Provided records:
>>
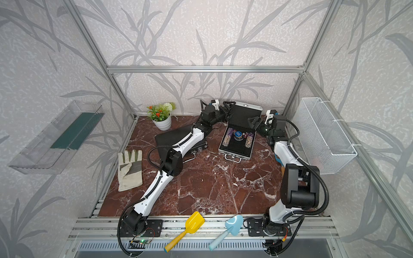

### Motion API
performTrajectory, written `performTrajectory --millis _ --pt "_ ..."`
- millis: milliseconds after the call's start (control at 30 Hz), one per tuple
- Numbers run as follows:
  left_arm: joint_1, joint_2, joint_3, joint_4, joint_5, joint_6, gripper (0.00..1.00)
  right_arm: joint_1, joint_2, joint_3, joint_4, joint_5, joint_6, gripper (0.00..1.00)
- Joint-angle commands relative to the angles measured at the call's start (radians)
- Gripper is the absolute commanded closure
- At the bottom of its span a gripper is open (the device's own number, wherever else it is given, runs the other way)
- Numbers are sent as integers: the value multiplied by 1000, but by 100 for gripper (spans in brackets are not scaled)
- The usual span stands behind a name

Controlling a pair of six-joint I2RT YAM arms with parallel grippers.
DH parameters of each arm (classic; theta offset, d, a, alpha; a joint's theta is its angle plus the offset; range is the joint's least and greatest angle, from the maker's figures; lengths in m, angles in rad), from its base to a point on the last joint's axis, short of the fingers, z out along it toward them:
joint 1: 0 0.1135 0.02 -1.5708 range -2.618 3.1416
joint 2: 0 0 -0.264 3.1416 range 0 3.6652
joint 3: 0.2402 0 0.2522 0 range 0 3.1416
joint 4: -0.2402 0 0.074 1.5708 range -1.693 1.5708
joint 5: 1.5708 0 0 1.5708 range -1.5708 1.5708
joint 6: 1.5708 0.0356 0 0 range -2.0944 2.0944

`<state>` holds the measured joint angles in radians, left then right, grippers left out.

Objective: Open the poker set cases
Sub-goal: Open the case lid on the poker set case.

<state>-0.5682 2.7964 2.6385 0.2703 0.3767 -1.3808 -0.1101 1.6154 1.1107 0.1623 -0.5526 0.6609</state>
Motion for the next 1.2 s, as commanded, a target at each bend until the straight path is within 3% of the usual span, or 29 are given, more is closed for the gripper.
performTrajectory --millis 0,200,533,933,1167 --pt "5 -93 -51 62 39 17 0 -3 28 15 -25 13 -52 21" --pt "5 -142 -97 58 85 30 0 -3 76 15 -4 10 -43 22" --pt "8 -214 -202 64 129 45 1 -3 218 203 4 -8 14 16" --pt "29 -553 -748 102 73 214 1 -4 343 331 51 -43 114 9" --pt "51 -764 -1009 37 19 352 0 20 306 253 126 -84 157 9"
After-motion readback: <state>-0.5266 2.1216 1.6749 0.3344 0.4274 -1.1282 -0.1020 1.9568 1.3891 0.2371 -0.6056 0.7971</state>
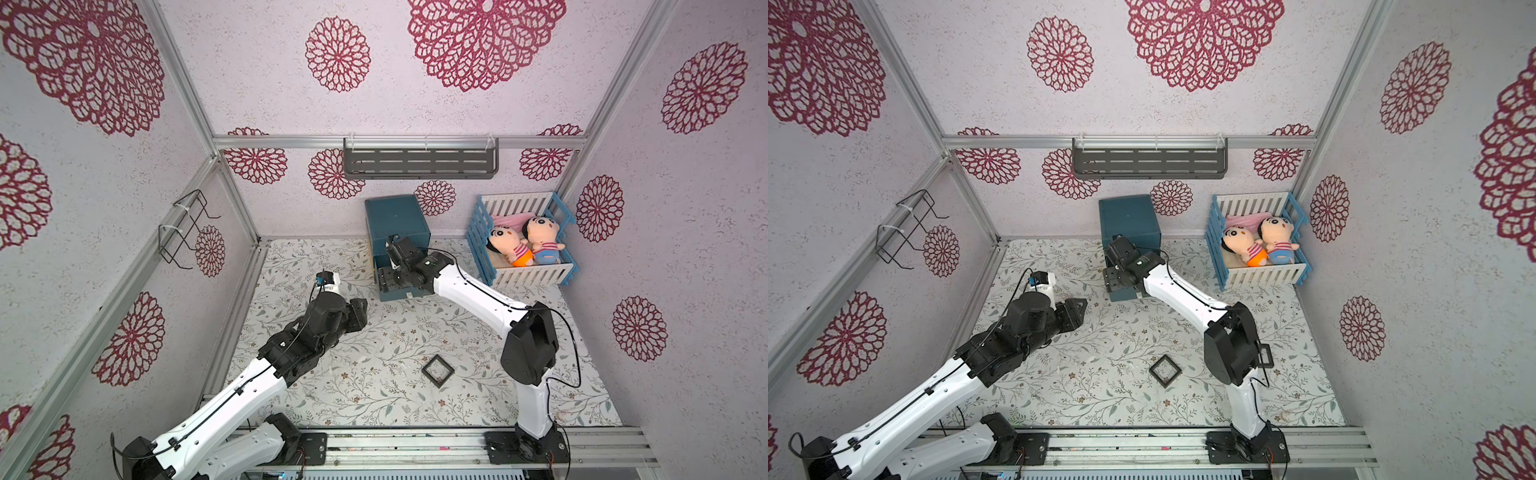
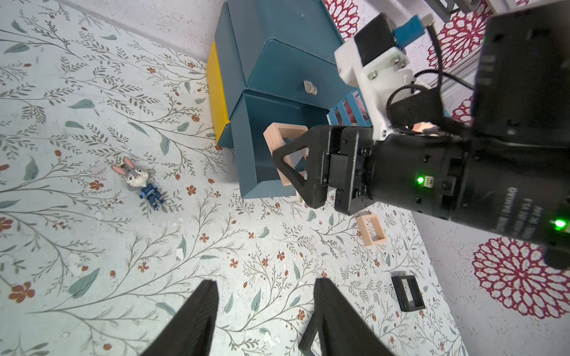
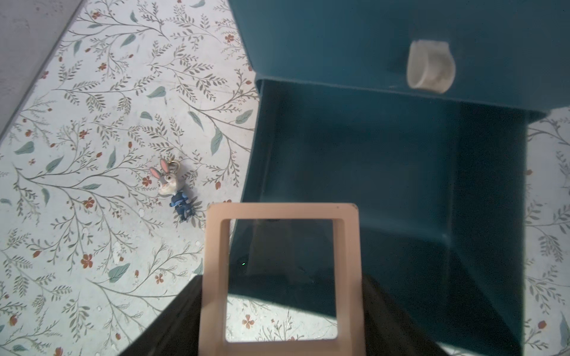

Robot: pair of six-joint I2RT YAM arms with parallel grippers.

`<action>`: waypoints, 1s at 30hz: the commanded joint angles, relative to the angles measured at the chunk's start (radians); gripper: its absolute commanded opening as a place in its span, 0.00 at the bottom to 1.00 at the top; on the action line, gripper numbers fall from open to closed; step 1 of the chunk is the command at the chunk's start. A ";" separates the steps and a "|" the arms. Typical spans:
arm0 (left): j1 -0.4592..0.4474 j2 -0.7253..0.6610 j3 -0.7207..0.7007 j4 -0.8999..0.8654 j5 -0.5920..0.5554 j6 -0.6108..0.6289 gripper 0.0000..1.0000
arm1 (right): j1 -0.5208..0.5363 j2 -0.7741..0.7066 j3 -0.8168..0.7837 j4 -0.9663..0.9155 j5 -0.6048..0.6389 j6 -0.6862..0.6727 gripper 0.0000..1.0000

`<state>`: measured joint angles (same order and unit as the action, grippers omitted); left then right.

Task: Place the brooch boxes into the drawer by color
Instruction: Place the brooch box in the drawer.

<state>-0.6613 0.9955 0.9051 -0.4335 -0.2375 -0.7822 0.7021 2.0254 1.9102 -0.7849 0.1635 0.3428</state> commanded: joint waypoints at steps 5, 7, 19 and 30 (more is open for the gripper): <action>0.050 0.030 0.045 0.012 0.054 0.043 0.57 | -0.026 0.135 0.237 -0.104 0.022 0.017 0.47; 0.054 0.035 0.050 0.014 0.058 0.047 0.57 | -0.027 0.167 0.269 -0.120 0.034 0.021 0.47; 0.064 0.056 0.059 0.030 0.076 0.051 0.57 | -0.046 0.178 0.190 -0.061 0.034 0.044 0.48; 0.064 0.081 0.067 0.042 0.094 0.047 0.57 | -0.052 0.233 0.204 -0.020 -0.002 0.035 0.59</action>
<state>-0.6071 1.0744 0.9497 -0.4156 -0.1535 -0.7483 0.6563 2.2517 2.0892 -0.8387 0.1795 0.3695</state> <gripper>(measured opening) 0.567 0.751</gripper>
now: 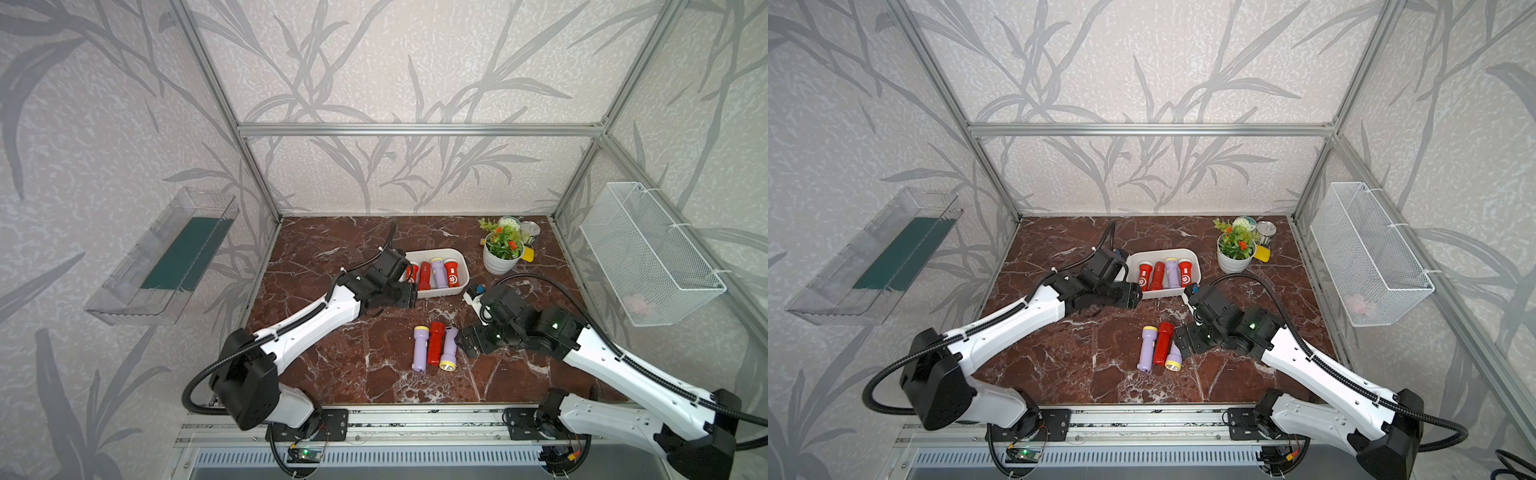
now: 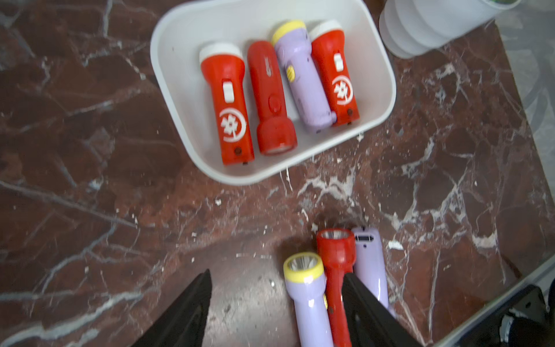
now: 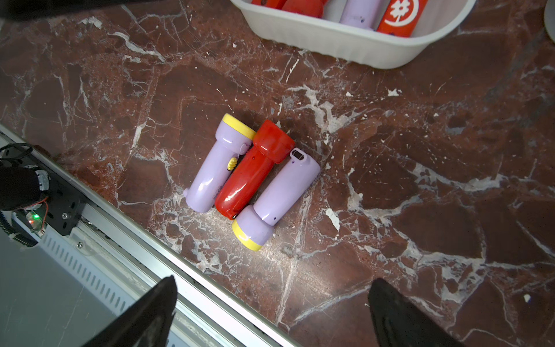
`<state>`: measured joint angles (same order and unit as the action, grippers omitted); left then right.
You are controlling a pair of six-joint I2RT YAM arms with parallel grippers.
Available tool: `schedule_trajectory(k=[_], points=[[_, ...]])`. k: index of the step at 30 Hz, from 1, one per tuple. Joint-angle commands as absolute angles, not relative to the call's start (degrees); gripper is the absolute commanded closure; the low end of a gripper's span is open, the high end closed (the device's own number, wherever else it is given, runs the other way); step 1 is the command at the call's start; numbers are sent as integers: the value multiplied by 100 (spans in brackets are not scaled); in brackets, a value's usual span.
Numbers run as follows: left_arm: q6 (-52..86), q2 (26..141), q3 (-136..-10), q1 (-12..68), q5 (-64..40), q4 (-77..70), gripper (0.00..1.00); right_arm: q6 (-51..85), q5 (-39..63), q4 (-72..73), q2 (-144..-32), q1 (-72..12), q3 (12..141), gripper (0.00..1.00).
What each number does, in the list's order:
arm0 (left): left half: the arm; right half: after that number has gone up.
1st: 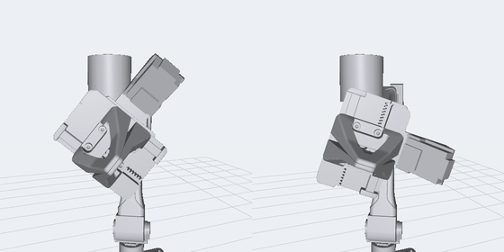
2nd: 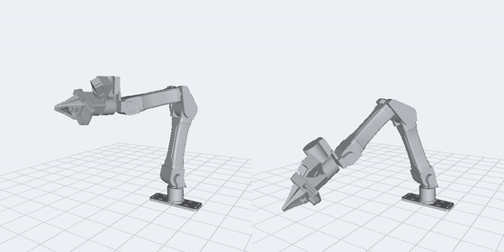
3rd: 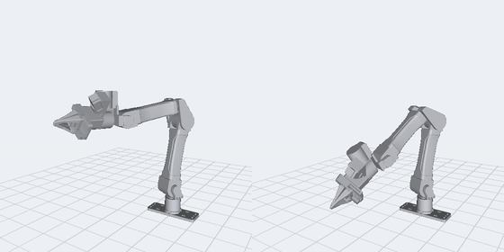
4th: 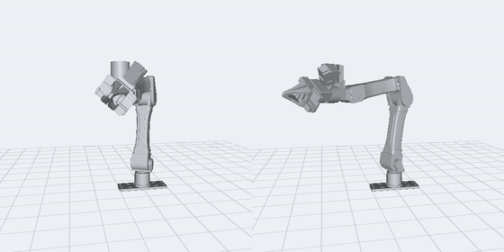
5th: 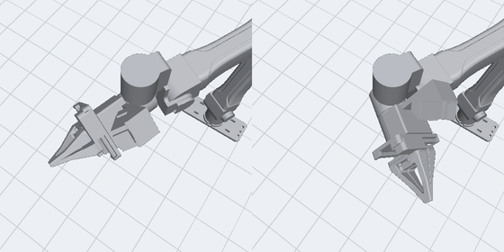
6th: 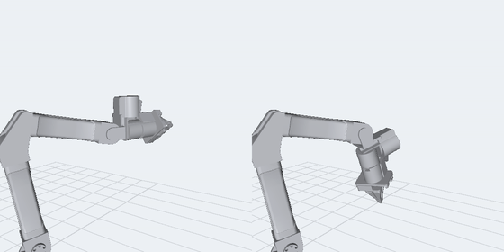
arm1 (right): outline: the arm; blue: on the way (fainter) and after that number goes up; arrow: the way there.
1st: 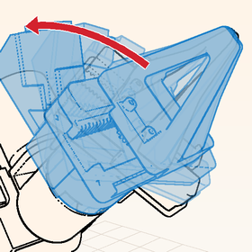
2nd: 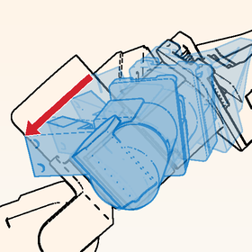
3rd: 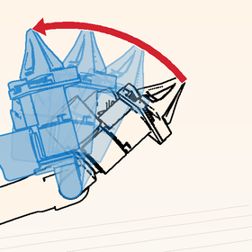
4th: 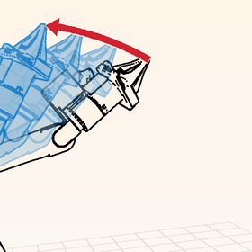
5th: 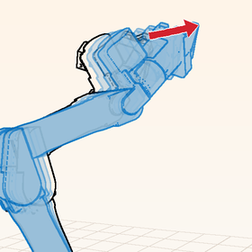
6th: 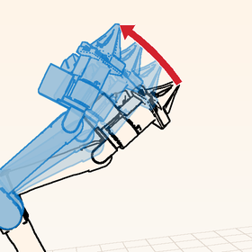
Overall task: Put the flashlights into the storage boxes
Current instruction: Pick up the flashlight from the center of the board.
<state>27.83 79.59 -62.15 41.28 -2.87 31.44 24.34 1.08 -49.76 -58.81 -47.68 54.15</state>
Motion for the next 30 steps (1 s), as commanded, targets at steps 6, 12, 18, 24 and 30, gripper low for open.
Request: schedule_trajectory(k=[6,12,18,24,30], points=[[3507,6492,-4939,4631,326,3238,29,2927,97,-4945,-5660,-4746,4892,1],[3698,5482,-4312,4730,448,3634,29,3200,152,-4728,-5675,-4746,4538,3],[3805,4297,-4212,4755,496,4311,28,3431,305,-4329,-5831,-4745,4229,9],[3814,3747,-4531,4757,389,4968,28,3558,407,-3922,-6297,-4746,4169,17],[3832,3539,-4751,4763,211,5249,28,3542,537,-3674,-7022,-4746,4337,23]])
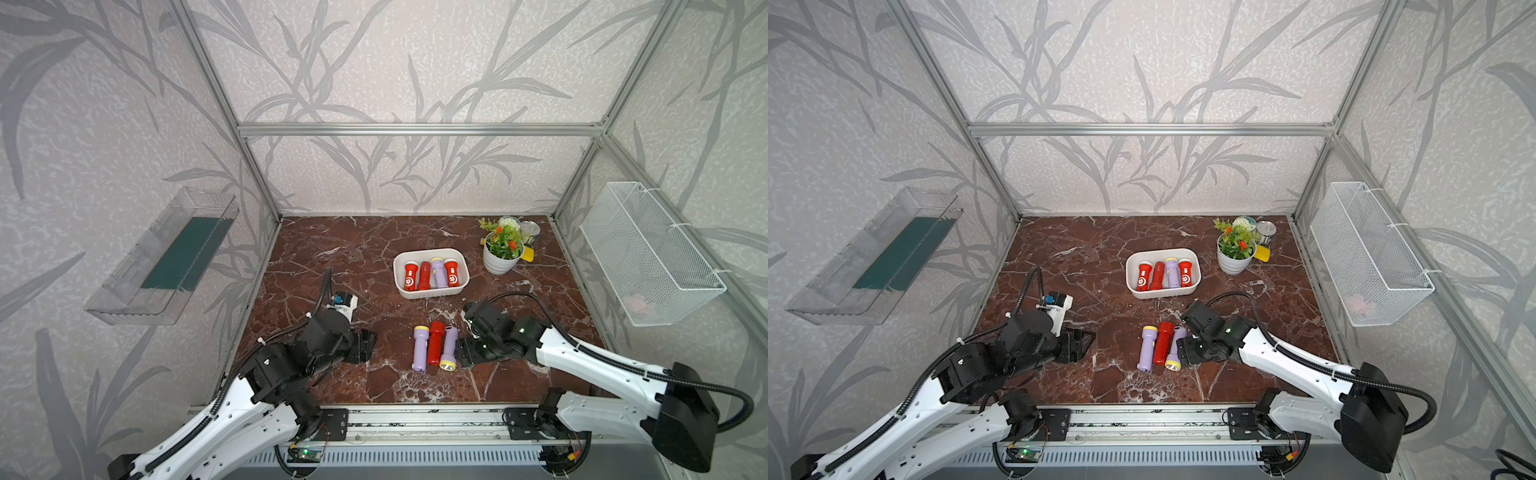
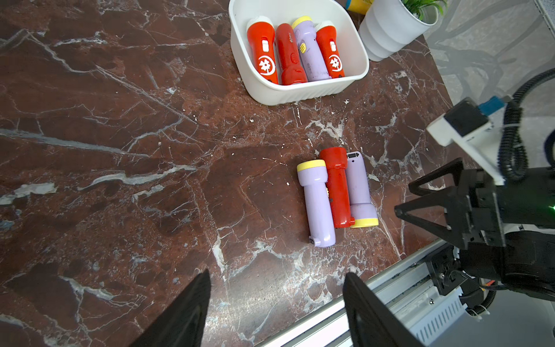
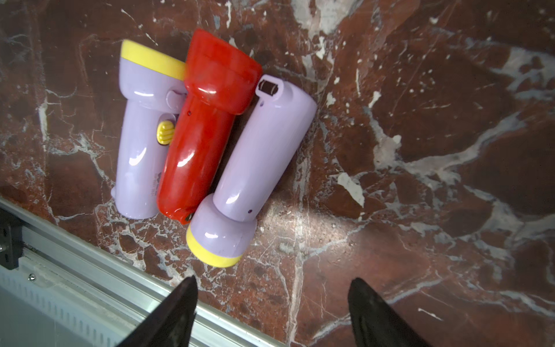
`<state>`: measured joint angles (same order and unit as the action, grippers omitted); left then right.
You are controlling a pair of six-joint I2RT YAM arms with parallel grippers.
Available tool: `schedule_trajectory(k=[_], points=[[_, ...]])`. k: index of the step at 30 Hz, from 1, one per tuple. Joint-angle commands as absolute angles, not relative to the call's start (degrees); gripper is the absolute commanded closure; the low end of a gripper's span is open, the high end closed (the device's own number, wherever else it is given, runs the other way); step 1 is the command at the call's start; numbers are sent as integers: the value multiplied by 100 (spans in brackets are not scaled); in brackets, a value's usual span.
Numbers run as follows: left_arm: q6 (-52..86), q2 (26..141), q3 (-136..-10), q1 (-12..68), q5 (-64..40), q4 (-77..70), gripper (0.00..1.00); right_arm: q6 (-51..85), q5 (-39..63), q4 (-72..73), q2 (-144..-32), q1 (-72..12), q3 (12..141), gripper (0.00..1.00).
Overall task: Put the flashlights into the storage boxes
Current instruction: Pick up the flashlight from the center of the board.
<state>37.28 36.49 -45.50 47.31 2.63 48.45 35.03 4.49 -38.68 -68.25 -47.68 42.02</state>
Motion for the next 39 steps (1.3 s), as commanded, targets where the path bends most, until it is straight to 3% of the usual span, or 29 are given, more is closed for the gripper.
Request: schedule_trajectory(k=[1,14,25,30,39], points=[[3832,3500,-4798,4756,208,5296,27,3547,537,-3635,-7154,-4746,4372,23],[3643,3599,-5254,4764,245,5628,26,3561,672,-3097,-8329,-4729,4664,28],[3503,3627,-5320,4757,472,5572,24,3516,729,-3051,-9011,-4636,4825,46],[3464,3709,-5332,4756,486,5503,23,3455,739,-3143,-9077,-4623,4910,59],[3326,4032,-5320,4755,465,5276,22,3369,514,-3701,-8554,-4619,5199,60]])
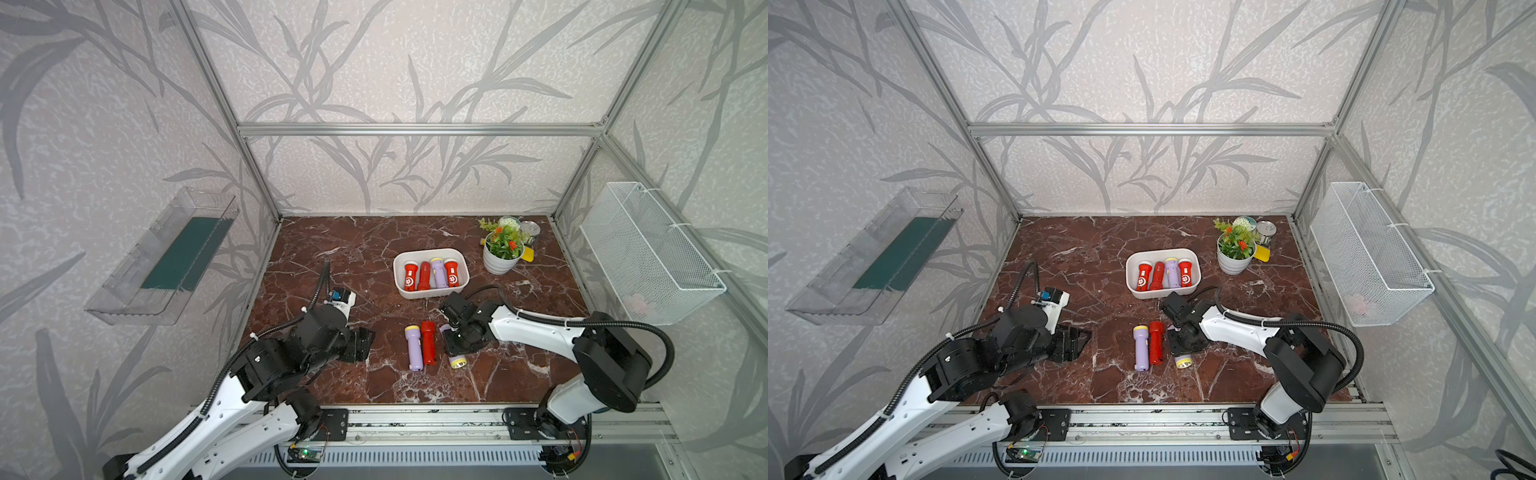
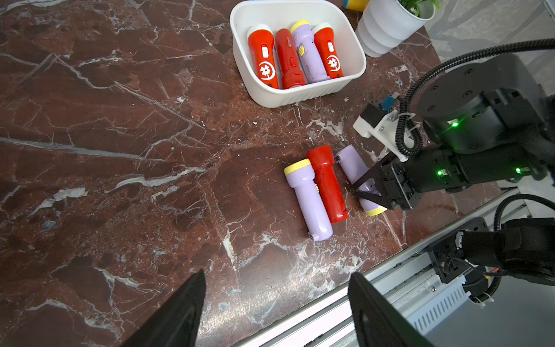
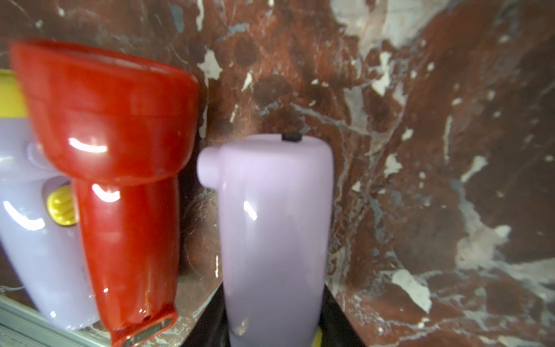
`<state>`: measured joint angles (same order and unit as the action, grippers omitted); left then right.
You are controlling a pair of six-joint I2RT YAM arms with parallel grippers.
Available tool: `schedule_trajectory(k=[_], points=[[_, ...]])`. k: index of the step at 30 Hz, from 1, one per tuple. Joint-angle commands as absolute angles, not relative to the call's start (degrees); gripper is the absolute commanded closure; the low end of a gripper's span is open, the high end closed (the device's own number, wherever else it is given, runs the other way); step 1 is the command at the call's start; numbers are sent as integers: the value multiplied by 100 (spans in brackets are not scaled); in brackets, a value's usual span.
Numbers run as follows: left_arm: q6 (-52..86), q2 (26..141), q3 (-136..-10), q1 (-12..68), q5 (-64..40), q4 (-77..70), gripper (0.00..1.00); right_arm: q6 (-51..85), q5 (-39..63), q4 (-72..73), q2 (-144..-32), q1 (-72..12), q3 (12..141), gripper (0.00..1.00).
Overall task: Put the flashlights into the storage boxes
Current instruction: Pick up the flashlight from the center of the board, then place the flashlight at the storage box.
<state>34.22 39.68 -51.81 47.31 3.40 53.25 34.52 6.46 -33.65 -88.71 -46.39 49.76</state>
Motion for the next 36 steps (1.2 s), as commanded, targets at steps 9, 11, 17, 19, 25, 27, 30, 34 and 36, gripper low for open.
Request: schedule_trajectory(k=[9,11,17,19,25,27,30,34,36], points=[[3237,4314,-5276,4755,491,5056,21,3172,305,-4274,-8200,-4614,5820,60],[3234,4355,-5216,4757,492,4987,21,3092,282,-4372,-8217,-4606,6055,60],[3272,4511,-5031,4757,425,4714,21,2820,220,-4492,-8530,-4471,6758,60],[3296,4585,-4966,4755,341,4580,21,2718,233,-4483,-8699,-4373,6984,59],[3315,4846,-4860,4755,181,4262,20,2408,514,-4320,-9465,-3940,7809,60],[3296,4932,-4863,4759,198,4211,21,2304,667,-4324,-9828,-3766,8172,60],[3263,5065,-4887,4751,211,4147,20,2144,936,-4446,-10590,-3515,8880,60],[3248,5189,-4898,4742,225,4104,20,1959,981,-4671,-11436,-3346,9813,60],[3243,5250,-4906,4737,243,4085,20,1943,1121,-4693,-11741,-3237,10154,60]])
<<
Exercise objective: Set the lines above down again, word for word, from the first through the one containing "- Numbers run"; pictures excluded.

Reply:
### Motion API
performTrajectory, written `performTrajectory --millis _ --pt "_ ..."`
- millis: milliseconds after the call's start (control at 30 Hz), one per tuple
- Numbers run as follows:

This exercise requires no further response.